**Problem to work on:**
Please transcribe every record below exactly as it appears.

(Dataset Opens)

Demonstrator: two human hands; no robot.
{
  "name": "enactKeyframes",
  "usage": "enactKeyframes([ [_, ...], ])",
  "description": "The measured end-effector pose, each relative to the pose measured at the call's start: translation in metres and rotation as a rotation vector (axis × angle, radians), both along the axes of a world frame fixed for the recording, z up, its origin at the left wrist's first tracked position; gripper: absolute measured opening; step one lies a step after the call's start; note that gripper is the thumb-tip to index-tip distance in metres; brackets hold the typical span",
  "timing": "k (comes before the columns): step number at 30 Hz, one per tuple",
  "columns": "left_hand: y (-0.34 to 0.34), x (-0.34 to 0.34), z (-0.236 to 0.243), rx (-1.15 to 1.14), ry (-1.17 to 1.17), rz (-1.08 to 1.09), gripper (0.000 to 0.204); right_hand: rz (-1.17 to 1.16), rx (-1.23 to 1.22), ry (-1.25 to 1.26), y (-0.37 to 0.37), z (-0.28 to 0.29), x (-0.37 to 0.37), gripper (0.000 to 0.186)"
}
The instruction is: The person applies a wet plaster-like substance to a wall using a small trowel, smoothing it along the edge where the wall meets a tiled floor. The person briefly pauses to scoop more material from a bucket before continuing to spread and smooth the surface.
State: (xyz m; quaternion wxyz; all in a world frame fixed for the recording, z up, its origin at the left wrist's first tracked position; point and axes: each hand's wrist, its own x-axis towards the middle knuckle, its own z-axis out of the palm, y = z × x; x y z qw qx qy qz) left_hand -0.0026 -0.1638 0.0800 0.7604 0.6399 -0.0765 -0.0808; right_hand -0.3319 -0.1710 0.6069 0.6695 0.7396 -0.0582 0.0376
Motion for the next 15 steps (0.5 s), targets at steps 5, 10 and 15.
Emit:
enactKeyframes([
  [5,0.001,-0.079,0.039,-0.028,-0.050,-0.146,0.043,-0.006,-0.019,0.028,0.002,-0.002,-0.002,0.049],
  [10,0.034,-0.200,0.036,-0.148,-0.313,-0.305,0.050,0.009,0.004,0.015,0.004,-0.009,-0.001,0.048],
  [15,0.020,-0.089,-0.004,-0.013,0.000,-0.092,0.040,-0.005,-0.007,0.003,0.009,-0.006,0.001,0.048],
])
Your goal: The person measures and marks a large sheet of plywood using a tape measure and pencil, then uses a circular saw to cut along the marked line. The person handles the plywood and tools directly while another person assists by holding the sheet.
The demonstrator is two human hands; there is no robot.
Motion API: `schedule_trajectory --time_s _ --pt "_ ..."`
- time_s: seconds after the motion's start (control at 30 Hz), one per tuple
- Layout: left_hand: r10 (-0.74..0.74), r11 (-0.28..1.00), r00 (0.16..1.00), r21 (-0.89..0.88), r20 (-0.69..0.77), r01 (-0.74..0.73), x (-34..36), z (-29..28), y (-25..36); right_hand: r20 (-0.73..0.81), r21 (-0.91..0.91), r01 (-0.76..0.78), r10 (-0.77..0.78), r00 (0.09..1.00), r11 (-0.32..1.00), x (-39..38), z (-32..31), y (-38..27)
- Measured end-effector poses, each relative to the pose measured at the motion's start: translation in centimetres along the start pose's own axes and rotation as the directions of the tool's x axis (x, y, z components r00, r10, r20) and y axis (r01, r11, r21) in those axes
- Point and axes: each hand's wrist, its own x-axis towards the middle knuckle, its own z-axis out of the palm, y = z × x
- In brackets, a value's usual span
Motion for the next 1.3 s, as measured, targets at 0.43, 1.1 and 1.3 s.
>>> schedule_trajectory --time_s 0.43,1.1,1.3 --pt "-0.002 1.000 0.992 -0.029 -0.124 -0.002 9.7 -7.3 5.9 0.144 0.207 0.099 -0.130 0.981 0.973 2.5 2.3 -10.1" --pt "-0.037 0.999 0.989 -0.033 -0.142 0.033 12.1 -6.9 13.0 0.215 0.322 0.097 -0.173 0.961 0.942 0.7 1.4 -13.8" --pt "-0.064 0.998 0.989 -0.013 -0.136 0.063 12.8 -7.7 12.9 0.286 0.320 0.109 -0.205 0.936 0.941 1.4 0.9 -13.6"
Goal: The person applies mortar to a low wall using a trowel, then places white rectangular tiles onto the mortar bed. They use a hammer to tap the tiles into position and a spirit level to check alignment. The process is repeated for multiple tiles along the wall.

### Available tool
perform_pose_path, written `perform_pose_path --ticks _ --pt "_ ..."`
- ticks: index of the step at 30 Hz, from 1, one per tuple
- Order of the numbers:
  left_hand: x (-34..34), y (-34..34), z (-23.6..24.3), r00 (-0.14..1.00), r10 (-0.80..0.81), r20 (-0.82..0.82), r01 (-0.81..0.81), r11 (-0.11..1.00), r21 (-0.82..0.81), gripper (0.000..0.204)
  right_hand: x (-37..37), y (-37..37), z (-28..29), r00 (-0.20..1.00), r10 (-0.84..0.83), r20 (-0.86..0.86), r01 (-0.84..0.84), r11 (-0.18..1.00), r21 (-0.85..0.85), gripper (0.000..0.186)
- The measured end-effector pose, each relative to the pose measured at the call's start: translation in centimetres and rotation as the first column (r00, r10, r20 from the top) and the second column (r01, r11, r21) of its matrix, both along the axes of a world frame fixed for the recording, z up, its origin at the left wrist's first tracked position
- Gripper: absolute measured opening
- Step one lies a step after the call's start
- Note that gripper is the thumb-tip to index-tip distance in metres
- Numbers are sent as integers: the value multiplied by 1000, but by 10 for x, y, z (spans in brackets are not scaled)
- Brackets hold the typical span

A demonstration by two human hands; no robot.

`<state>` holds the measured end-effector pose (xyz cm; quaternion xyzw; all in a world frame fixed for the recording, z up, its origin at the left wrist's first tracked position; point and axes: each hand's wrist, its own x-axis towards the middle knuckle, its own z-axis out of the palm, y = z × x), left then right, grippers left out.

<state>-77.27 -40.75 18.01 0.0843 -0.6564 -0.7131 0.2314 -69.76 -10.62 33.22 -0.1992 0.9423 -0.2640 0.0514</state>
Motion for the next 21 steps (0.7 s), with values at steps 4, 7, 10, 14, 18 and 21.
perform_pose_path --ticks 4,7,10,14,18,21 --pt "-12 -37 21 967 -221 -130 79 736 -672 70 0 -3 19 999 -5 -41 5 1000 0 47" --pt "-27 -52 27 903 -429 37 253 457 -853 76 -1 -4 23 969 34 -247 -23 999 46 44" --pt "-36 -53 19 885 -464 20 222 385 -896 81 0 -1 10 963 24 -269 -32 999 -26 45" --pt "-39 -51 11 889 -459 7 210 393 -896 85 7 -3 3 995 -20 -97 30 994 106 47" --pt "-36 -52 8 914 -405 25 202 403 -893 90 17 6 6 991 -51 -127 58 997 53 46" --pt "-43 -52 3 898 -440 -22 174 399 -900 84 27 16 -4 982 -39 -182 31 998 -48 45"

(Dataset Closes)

**Expected answer:**
Demonstrator: two human hands; no robot.
{
  "name": "enactKeyframes",
  "usage": "enactKeyframes([ [_, ...], ])",
  "description": "The measured end-effector pose, each relative to the pose measured at the call's start: translation in metres and rotation as a rotation vector (axis × angle, radians), both along the axes of a world frame fixed for the recording, z up, its origin at the left wrist's first tracked position; gripper: absolute measured opening; step one lies a step after the call's start; note that gripper is the thumb-tip to index-tip distance in metres; brackets hold the typical span",
  "timing": "k (comes before the columns): step number at 30 Hz, one per tuple",
  "columns": "left_hand: y (-0.34 to 0.34), x (-0.34 to 0.34), z (-0.236 to 0.243), rx (-1.15 to 1.14), ry (-1.17 to 1.17), rz (-1.08 to 1.09), gripper (0.000 to 0.204); right_hand: rz (-1.17 to 1.16), rx (-1.23 to 1.22), ry (-1.25 to 1.26), y (-0.37 to 0.37), z (-0.28 to 0.29), x (-0.37 to 0.37), gripper (0.000 to 0.186)"
}
The instruction is: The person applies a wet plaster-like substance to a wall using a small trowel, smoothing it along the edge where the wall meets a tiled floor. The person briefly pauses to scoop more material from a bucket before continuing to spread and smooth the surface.
State: (xyz m; quaternion wxyz; all in a world frame fixed for the recording, z up, its origin at the left wrist's first tracked position; point and axes: each hand's wrist, its own x-axis towards the middle knuckle, its own z-axis out of the palm, y = z × x; x y z qw qx qy qz) left_hand -0.0026 -0.1638 0.0800 0.7604 0.6399 -0.0765 -0.0808; right_hand -0.3319 -0.1710 0.6069 0.6695 0.7396 -0.0582 0.0376
Motion for the next 15 steps (0.5 s), targets at steps 5, 10 and 15.
Emit:
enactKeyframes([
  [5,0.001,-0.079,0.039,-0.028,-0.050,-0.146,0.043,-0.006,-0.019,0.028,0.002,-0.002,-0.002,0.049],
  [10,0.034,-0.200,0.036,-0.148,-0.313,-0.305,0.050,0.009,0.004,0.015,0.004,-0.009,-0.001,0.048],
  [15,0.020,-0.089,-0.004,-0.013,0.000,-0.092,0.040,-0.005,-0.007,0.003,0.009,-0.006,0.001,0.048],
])
Your goal: The person measures and marks a large sheet of plywood using a tape measure and pencil, then uses a circular saw to cut along the marked line. The person handles the plywood and tools directly while another person assists by holding the sheet.
The demonstrator is two human hands; there is no robot.
Motion API: `schedule_trajectory --time_s _ --pt "_ ..."`
- time_s: seconds after the motion's start (control at 30 Hz), one per tuple
- Layout: left_hand: r10 (-0.74..0.74), r11 (-0.28..1.00), r00 (0.16..1.00), r21 (-0.89..0.88), r20 (-0.69..0.77), r01 (-0.74..0.73), x (-34..36), z (-29..28), y (-25..36); right_hand: r20 (-0.73..0.81), r21 (-0.91..0.91), r01 (-0.76..0.78), r10 (-0.77..0.78), r00 (0.09..1.00), r11 (-0.32..1.00), x (-39..38), z (-32..31), y (-38..27)
- Measured end-effector poses, each relative to the pose measured at the motion's start: translation in centimetres along the start pose's own axes and rotation as the directions of the tool's x axis (x, y, z components r00, r10, r20) and y axis (r01, r11, r21) in those axes
- Point and axes: each hand's wrist, its own x-axis towards the middle knuckle, its own z-axis out of the palm, y = z × x
- In brackets, a value's usual span
Motion for the next 1.3 s, as measured, targets at 0.43, 1.1 and 1.3 s.
>>> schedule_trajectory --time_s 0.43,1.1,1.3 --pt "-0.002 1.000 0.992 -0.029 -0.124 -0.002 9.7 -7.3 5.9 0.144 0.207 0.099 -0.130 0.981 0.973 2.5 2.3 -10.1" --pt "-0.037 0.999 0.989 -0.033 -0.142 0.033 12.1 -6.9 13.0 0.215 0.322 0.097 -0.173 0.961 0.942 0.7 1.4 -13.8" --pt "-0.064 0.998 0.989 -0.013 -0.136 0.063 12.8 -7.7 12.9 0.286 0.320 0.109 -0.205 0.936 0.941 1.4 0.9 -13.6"
Goal: The person applies mortar to a low wall using a trowel, then places white rectangular tiles onto the mortar bed. They use a hammer to tap the tiles into position and a spirit level to check alignment. The process is repeated for multiple tiles along the wall.

### Available tool
perform_pose_path, written `perform_pose_path --ticks _ --pt "_ ..."`
- ticks: index of the step at 30 Hz, from 1, one per tuple
- Order of the numbers:
  left_hand: x (-34..34), y (-34..34), z (-23.6..24.3), r00 (-0.14..1.00), r10 (-0.80..0.81), r20 (-0.82..0.82), r01 (-0.81..0.81), r11 (-0.11..1.00), r21 (-0.82..0.81), gripper (0.000..0.204)
  right_hand: x (-37..37), y (-37..37), z (-28..29), r00 (-0.20..1.00), r10 (-0.84..0.83), r20 (-0.86..0.86), r01 (-0.84..0.84), r11 (-0.18..1.00), r21 (-0.85..0.85), gripper (0.000..0.186)
- The measured end-effector pose, each relative to the pose measured at the call's start: translation in centimetres and rotation as the first column (r00, r10, r20 from the top) and the second column (r01, r11, r21) of its matrix, both along the axes of a world frame fixed for the recording, z up, its origin at the left wrist's first tracked position
- Gripper: absolute measured opening
- Step one lies a step after the call's start
- Note that gripper is the thumb-tip to index-tip distance in metres
- Numbers are sent as integers: the value multiplied by 1000, but by 10 for x, y, z (spans in brackets are not scaled)
- Brackets hold the typical span

A demonstration by two human hands; no robot.

`<state>` holds the measured end-effector pose (xyz cm; quaternion xyzw; all in a world frame fixed for the recording, z up, its origin at the left wrist's first tracked position; point and axes: each hand's wrist, its own x-axis towards the middle knuckle, its own z-axis out of the palm, y = z × x), left then right, grippers left out.

<state>-77.27 -40.75 18.01 0.0843 -0.6564 -0.7131 0.2314 -69.76 -10.62 33.22 -0.1992 0.9423 -0.2640 0.0514</state>
Motion for the next 21 steps (0.7 s), with values at steps 4, 7, 10, 14, 18 and 21.
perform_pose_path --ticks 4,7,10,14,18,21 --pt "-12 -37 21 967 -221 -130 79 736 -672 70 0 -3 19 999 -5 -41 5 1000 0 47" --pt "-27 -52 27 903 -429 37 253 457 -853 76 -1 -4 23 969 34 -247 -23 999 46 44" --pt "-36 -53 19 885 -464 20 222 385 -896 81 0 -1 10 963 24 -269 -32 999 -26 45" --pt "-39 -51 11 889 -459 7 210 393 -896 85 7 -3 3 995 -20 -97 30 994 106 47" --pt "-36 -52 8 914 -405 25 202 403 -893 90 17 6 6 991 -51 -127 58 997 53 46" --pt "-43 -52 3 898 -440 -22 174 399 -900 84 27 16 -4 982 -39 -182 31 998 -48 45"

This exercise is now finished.